Longing springs from deeper wells. Not just how we anticipate life should be, but life as God meant it to be, life as what the Creator created us for, life as what our Redeemer intends not just for us, but for all of God’s children.  Last week in her sermon Kathy spoke of Advent’s third promise as the coming of the reign of God.  She said that we don’t really know what to do with that promise. But if we willingly enter that mystery, we leave behind cut and dried expectations and enter a realm of deep longing. Its a place of God’s holy longing for all the earth and for all of us.

We sketched this realm out in our Isaiah lesson today. The wolf shall live with the lamb, the leopard with the baby goat, the calf and the lion and the fatling dwell in peace. And a little child shall lead them. The text is a manifesto of deep longing for this earth, a different place than how we expect others should look and speak. Sometimes human expectations won’t suffice so we enter a place of holy longing.

I like the Spanish word for longing—anhelo. It evokes our yearning, craving, aching, pining, hungering for more than we can expect. It was the Indian child-ren in the mountains of Guatemala who literally took us by the hand and led us, just as Isaiah foresaw.  They taught us all about longing.  I am talking about boys and teens whose fathers took off years ago who long to be around healthy adult men so they can learn what it is to be a man.  I am talking about children who feel left behind by the world and who long to be noticed by someone important and feel like somebody. (Please don’t tell those poor Indians we aren’t important; it might break their hearts) I’m talking about a woman who longed that her sister, caring for eighteen people in the extended family, might have a home of her own.  Her deep longing made both those sisters cry at our party the last day. Brief snapshots will have to do for now; you’ll hear more of our stories after Christmas.
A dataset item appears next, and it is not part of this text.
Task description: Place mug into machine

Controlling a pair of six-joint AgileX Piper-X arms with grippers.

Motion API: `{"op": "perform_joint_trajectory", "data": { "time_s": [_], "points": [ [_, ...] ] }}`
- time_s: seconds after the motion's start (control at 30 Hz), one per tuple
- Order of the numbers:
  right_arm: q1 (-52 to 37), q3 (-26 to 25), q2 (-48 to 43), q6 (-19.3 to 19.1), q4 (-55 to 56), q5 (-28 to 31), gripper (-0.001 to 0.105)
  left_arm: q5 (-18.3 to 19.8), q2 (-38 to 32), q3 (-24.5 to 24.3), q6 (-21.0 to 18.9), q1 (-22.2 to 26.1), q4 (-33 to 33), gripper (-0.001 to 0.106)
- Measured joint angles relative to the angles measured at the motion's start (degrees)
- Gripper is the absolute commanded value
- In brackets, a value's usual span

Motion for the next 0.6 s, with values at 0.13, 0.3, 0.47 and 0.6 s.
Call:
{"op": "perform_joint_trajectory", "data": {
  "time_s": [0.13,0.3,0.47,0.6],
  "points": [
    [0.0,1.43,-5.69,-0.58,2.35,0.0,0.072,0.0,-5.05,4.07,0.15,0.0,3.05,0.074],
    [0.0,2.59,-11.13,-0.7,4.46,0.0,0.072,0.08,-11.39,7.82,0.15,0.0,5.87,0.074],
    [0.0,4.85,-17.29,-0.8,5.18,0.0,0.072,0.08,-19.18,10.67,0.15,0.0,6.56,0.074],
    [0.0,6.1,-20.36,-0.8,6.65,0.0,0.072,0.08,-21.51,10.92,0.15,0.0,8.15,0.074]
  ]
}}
Go to places like this, see faces like these, and you will understand longing, and you will see the face of Jesus.  He will be born as infant king to rule this earth. This Christmas dig beneath plausible, cheerful surface trappings till you notice the humble stall in a lowly place where a young street couple comforts their baby. I challenge you to go to a place deeper than expectations, to the place of longing. Otherwise, we will end up like most people, who missed him completely. Longing is what matters in Advent.  Finding it, nurturing it, stoking it before Jesus comes. Amen.
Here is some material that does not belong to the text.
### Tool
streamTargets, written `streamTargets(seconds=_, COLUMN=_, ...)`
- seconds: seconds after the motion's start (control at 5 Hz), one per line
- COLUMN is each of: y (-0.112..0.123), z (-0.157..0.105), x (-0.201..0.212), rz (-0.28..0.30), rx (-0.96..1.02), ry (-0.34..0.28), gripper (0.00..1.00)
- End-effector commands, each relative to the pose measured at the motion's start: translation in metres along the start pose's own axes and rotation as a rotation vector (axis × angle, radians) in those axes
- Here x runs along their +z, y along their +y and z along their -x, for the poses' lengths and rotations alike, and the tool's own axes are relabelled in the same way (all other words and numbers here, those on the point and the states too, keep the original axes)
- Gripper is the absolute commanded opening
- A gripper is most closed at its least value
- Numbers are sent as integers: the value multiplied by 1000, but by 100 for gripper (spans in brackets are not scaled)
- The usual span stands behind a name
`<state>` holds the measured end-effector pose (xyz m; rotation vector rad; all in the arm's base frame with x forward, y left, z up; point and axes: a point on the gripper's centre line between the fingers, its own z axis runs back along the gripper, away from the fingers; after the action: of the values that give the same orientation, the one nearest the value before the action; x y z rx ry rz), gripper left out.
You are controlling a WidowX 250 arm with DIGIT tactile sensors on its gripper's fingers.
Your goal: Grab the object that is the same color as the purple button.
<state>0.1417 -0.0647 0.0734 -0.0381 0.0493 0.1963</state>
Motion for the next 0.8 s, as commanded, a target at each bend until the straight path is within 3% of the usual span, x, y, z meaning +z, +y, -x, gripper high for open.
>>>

God of holy peace, sometimes we feel far away from you, even in these holy seasons, because we expect you should be a certain kind of God.  You should come to us in a certain way. You should establish now certain basic things—justice, wholeness, trust, respect—and banish other things—exploitation, broken-ness, lies, abusiveness. We expect the world should be a certain way and it isn’t.

So today, Lord, we put our expectations aside.  We throw ourselves in that deep well of pure and clean water that is your longing for all the children of the earth. We desist from judging you and we put away our disappointments over why life isn’t different than it is.  And we join our hearts like a wreath of candles to live in the light of your longing that all of us will know ourselves as your beloved children We throw ourselves before the mystery of what you shall accomplish and how it all begins anew with the birth of a nobody baby in the backwoods of an imperial power.  And we trust that longing more than all the power, money, and glamour of the earth.  We pray for families close to us, like our foster family.  We pray for families far from us, like Teresa’s and Cornelio’s.  We pray for the families of this church, for Howard Chesley recovering from surgery, for Gertrude Bothner hospitalized last week, for Virginia Esau recovering from broken bones.  We pray for Charlie S. in Providence who faces the fight of his life with pancreatic cancer.